Brazil’s President Jair Bolsonaro will miss a planned summit on the fires ravaging the Amazon rainforest to prepare for surgery, an aide has said.
The operation will be the far-right leader’s fourth after he was stabbed in the stomach during his presidential election campaign in 2018.
Brazil may send a representative in his place or ask for the summit to be postponed, the spokesman said.
More than 80,000 fires have broken out in the Amazon rainforest this year.
Mr Bolsonaro has drawn intense domestic and international criticism for failing to protect the region, which is a vital carbon store that slows the pace of global warming.
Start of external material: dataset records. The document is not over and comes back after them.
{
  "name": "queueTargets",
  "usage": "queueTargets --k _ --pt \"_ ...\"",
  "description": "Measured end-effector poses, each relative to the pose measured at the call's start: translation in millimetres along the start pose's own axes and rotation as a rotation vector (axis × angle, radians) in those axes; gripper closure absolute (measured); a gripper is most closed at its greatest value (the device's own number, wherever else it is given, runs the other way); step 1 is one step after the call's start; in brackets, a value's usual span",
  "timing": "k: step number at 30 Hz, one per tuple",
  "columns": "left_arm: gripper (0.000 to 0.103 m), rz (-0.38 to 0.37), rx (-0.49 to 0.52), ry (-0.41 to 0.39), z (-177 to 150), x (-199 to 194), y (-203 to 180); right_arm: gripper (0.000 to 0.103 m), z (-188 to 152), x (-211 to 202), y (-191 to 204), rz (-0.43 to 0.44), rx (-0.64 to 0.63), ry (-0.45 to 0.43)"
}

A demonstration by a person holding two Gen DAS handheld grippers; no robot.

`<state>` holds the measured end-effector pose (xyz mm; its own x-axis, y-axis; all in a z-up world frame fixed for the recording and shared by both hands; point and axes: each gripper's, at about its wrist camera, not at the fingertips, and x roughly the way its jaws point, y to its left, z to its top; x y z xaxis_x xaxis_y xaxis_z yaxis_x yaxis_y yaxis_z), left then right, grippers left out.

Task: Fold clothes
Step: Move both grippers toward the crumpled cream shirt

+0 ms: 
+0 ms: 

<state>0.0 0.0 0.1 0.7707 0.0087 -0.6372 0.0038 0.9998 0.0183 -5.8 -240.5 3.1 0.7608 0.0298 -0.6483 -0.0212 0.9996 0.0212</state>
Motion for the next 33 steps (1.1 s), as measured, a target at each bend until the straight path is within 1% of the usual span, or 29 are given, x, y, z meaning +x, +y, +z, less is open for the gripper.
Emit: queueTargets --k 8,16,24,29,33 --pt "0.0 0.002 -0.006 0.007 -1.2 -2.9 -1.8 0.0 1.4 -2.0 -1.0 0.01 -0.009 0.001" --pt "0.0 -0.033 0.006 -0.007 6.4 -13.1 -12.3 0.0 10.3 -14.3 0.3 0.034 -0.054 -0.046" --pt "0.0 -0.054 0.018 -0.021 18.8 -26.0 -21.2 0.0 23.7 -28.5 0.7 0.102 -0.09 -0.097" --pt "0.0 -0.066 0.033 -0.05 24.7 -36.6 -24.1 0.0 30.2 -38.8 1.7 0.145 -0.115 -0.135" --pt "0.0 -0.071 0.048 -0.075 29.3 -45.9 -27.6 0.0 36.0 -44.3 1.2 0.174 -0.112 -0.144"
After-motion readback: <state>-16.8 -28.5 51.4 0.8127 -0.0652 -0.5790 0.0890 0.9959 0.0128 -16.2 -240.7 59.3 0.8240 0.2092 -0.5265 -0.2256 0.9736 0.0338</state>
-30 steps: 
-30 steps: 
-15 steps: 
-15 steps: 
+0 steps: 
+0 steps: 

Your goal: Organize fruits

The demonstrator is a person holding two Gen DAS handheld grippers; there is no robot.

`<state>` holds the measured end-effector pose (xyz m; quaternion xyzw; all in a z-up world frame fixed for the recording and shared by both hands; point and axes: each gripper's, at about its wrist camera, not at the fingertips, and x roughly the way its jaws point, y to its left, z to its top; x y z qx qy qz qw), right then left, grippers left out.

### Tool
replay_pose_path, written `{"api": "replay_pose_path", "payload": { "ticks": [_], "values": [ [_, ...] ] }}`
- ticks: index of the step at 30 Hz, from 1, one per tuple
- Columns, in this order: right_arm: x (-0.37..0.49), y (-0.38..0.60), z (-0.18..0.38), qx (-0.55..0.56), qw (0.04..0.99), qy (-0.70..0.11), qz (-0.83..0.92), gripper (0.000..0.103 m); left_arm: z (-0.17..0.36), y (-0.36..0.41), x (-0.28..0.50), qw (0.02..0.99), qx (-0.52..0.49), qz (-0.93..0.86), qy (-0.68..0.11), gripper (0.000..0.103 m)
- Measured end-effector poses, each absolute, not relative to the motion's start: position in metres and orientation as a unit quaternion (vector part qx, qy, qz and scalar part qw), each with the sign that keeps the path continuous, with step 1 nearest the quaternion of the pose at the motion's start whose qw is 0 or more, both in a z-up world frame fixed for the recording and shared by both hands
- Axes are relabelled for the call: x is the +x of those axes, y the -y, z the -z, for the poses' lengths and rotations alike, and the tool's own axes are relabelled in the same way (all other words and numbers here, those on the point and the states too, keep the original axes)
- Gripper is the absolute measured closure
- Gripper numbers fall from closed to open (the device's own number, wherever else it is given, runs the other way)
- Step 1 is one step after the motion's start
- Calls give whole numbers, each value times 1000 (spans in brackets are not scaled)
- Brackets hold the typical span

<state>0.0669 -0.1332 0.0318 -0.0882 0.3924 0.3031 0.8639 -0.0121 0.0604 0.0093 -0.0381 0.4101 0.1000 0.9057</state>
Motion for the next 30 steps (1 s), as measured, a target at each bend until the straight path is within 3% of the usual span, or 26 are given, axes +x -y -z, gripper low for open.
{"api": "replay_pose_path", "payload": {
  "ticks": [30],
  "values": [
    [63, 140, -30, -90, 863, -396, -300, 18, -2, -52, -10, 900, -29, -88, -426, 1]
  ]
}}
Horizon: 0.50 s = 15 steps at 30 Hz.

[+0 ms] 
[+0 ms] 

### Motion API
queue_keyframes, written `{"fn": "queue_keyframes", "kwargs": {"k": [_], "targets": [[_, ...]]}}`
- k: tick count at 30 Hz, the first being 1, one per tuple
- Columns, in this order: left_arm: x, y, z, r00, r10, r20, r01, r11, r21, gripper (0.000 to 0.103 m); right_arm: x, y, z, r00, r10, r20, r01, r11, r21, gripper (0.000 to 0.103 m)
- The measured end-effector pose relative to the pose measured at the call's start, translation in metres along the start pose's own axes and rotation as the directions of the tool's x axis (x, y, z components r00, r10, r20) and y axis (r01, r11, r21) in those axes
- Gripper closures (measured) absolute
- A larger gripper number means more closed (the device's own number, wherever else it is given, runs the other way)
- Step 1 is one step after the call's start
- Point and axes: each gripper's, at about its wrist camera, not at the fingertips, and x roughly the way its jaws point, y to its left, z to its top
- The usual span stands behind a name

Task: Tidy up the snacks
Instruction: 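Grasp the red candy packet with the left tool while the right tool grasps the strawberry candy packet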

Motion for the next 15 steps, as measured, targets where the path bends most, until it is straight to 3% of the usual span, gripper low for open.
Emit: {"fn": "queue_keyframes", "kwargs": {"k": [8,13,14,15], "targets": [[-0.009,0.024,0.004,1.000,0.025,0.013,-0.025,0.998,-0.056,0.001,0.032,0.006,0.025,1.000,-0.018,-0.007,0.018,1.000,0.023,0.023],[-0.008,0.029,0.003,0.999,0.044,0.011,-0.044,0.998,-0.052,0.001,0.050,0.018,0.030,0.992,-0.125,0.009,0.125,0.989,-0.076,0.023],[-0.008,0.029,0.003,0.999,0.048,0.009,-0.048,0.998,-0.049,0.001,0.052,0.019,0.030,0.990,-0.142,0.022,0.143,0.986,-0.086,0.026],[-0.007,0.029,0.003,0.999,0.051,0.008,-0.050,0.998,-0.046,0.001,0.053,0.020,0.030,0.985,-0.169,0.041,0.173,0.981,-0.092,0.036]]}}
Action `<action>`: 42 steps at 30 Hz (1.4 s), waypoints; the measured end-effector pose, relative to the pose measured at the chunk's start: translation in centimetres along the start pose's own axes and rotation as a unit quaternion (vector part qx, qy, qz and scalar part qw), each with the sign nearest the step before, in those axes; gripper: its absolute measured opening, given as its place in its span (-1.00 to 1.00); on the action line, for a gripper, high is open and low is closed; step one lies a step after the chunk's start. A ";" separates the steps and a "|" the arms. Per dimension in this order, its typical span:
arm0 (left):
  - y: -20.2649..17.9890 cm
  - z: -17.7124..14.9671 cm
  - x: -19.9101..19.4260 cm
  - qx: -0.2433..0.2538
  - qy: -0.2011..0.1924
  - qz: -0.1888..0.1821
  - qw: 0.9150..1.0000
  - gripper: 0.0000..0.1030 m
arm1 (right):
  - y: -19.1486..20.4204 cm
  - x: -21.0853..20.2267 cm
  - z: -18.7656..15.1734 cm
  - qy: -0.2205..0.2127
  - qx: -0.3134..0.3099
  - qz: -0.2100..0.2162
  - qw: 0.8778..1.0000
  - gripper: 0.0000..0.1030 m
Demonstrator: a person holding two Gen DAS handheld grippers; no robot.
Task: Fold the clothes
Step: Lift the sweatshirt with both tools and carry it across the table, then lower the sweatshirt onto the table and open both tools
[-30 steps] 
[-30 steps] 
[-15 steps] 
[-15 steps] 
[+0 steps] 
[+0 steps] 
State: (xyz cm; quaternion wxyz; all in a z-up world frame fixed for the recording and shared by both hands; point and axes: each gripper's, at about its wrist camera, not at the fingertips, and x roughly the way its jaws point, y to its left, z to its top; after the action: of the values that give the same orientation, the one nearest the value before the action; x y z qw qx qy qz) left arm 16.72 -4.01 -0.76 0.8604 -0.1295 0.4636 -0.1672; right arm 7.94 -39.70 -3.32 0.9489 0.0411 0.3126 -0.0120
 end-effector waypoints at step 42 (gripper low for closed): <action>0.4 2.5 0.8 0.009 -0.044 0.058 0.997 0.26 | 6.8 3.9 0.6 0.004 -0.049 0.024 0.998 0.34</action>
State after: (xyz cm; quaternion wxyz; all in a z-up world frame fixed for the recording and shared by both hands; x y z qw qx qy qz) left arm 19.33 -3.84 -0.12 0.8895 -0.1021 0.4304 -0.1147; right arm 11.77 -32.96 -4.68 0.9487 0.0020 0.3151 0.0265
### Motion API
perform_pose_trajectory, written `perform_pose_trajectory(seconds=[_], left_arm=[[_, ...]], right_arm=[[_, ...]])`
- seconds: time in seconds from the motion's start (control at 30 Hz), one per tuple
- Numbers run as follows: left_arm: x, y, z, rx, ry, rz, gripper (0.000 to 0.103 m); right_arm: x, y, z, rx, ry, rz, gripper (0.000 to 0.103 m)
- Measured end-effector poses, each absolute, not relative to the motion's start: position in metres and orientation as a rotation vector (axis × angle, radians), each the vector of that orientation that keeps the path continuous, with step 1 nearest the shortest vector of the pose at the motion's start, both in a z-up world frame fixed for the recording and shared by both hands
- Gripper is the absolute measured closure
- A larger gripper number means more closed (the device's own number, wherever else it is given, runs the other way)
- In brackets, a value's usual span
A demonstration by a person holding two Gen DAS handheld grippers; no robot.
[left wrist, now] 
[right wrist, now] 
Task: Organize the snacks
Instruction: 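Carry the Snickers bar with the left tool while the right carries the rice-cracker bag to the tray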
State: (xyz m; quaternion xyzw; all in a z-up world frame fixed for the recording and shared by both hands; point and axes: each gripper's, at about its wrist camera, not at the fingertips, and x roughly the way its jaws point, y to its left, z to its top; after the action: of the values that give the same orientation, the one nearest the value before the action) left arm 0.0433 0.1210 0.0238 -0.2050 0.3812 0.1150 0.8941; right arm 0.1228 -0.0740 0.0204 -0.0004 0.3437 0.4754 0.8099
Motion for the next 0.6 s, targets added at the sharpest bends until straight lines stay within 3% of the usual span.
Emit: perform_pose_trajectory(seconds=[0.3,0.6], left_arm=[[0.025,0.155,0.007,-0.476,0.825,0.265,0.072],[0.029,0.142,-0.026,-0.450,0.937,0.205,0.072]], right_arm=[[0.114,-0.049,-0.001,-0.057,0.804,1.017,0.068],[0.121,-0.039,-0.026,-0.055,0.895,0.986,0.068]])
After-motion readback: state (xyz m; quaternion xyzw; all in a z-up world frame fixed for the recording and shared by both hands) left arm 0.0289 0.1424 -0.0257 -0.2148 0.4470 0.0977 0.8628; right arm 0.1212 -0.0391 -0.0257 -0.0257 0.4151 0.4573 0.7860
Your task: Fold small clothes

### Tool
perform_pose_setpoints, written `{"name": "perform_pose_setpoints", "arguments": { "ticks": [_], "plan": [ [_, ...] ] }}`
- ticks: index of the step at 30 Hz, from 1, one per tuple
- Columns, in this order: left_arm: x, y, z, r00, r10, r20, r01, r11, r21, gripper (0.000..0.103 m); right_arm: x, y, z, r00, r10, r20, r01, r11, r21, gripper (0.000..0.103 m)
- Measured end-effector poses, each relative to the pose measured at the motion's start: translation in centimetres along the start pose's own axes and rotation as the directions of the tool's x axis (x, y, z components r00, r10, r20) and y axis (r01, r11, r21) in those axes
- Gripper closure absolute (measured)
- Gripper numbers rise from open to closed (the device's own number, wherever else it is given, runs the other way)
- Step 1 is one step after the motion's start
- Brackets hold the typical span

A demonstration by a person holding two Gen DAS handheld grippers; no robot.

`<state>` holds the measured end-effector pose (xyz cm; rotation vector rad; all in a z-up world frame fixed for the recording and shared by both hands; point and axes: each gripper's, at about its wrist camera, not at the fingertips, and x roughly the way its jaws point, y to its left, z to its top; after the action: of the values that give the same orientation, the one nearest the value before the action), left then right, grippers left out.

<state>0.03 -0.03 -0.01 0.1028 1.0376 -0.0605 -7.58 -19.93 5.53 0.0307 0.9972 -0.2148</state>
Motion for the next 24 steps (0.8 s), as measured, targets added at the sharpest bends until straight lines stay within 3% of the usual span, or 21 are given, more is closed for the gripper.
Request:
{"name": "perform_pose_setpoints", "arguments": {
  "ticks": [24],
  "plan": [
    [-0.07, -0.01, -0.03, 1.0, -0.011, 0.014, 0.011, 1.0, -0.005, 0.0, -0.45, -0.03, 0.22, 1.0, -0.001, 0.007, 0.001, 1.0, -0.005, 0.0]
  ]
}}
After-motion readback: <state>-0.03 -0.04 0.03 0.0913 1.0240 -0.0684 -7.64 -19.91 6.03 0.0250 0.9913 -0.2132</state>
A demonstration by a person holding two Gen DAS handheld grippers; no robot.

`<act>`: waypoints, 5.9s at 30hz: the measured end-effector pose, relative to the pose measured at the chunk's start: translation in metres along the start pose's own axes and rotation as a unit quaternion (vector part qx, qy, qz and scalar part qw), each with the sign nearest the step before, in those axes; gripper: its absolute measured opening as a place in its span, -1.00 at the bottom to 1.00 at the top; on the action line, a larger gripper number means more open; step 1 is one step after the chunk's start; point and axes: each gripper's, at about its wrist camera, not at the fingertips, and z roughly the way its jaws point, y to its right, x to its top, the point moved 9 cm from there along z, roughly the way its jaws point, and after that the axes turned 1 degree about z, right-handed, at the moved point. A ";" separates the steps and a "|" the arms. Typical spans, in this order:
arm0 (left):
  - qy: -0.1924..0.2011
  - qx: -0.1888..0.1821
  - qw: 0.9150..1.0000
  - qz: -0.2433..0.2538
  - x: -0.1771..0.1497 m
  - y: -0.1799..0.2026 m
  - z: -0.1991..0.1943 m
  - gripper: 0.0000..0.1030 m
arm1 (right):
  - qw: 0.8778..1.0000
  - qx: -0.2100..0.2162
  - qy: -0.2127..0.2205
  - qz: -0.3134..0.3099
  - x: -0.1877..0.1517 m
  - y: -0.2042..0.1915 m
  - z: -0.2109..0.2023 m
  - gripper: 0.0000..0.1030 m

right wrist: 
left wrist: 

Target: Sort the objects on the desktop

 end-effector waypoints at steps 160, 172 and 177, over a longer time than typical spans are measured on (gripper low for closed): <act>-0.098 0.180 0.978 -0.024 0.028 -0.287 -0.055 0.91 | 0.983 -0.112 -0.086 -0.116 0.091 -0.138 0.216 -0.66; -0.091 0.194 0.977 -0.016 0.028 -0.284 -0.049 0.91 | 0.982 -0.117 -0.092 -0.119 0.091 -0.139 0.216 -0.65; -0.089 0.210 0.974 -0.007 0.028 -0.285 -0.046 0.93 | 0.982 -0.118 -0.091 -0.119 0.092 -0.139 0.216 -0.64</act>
Environmentalists blame policies enacted by the Brazilian president for the 77% increase in fires this year compared with the same period in 2018. They say he has encouraged cattle farmers to clear vast swathes of the rainforest since his election.
The controversial leader was elected to the presidency in October 2018, a month after he was stabbed at a campaign rally.
His surgery is to correct an incisional hernia and is his fourth operation since the attack.
The surgery is scheduled for Sunday, and Mr Bolsonaro must start a liquid diet on Friday – the day of the regional conference in Colombia. Doctors said he would need 10 days of rest after the treatment.
Speaking to reporters outside his official residence, the president vowed on Monday to defend his Amazon policy “even in a wheelchair” at a UN General Assembly meeting on 24 September.
“I will appear because I want to talk about the Amazon,” he said.
Mr Bolsonaro has accused other nations of colonialism for offering $20 million to help tackle the fires.